Autonomous soil samplers that pull samples for later testing have received press recently. One major seed company put one to work this fall pulling soil samples. What if the robotic sampler could also analyze soil in the field? What if it could catalog the results from those in-field samples and send the information to a database, all without human interaction?

Impossible? Alexander Leonessa and his students at Virginia Tech University don’t think so. In fact, the group built a prototype for the fourth annual AgBot competition held at the Purdue University Agronomy Center for Research and Education in May. The contest, which provides cash awards to the winners, was co-sponsored by Garrish Farms, Rockville, Ind., and the Purdue College of Agriculture.
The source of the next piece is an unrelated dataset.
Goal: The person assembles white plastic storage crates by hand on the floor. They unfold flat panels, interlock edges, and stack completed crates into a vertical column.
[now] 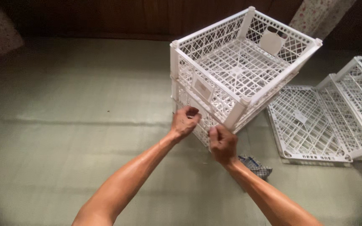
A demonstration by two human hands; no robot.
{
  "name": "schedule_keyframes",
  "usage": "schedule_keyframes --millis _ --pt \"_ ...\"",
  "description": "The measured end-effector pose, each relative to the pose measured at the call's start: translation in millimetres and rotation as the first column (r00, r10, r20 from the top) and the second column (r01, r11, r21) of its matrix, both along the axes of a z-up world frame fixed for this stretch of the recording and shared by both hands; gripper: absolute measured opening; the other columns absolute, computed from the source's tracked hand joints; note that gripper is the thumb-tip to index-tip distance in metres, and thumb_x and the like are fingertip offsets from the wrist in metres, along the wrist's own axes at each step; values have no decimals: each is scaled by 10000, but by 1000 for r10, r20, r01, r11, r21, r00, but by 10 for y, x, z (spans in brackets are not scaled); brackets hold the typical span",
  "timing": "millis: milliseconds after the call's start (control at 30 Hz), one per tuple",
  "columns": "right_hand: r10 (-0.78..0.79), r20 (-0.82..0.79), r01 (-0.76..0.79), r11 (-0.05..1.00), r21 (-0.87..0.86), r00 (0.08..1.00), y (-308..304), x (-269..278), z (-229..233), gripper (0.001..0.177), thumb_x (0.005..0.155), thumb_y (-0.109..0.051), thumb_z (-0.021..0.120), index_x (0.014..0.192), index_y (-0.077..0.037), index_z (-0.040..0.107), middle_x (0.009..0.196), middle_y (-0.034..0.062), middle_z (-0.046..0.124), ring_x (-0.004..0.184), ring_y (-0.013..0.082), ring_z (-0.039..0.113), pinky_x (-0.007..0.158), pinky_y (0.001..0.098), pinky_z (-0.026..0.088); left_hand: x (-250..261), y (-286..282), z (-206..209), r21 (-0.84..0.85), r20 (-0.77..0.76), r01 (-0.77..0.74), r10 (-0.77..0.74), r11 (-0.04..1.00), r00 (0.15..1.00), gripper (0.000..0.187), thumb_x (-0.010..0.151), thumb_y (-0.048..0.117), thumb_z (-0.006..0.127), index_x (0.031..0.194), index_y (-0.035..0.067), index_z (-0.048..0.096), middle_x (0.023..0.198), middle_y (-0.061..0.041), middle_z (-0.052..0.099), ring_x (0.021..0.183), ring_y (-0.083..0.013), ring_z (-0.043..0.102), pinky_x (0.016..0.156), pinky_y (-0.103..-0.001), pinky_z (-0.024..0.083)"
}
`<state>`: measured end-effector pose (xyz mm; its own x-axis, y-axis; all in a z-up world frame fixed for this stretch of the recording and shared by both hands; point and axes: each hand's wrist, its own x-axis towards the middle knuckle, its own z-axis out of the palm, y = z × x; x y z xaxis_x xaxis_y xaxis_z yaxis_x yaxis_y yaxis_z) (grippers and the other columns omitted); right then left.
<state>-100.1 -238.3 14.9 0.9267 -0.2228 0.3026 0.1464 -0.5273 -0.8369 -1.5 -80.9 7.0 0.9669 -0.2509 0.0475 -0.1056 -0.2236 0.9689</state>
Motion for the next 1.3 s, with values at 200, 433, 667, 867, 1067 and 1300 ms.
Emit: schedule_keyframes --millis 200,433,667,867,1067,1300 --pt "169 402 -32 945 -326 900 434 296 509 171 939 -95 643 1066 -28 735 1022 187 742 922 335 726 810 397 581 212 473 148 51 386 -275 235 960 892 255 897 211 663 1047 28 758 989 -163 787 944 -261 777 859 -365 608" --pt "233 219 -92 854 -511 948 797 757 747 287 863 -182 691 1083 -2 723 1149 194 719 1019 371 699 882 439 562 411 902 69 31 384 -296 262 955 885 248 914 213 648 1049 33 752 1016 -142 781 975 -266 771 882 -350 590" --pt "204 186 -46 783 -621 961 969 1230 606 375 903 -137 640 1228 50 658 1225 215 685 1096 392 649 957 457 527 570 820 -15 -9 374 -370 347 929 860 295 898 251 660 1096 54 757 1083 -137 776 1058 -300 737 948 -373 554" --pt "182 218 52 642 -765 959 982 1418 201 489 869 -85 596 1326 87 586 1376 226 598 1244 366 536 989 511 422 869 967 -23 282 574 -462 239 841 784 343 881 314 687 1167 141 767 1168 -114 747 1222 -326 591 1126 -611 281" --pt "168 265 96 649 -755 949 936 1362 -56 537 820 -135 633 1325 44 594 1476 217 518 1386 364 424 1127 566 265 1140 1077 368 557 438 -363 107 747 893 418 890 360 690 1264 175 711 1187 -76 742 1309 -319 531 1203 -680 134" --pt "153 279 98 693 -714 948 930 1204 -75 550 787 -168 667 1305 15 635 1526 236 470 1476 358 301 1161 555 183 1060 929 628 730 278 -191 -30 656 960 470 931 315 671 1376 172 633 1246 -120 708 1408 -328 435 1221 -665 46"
The Virginia Tech entry won the division for autonomous soil sampling machines.

More than that, it showed what might be possible. “I was impressed when I first saw it, and more impressed when it operated in the field,” says Jim Beatty, superintendent of ACRE. “Those students put a lot of effort into making all the pieces work together to test soil as the machine went through the field.”

Why this project?

The capstone project in the senior mechanical engineering pathway at Virginia Tech is developing an entry for the AgBot challenge, Leonessa says. “We use it to help students understand how to address any design problem,” he explains. “They identify a problem, evaluate case studies and then seek a solution.”

The problem studied for 2019 was how to sample and test soil in the field for various properties, from looking for insects and nematodes to assessing nutrients, Leonessa says. Once they developed a solution, they constructed the prototype themselves, using a Yamaha UTV to propel the unit and a trailer to mount soil sampling and testing equipment on.

“Students build as much as possible from scratch,” he says. “We don’t buy many premanufactured parts, if we can help it.”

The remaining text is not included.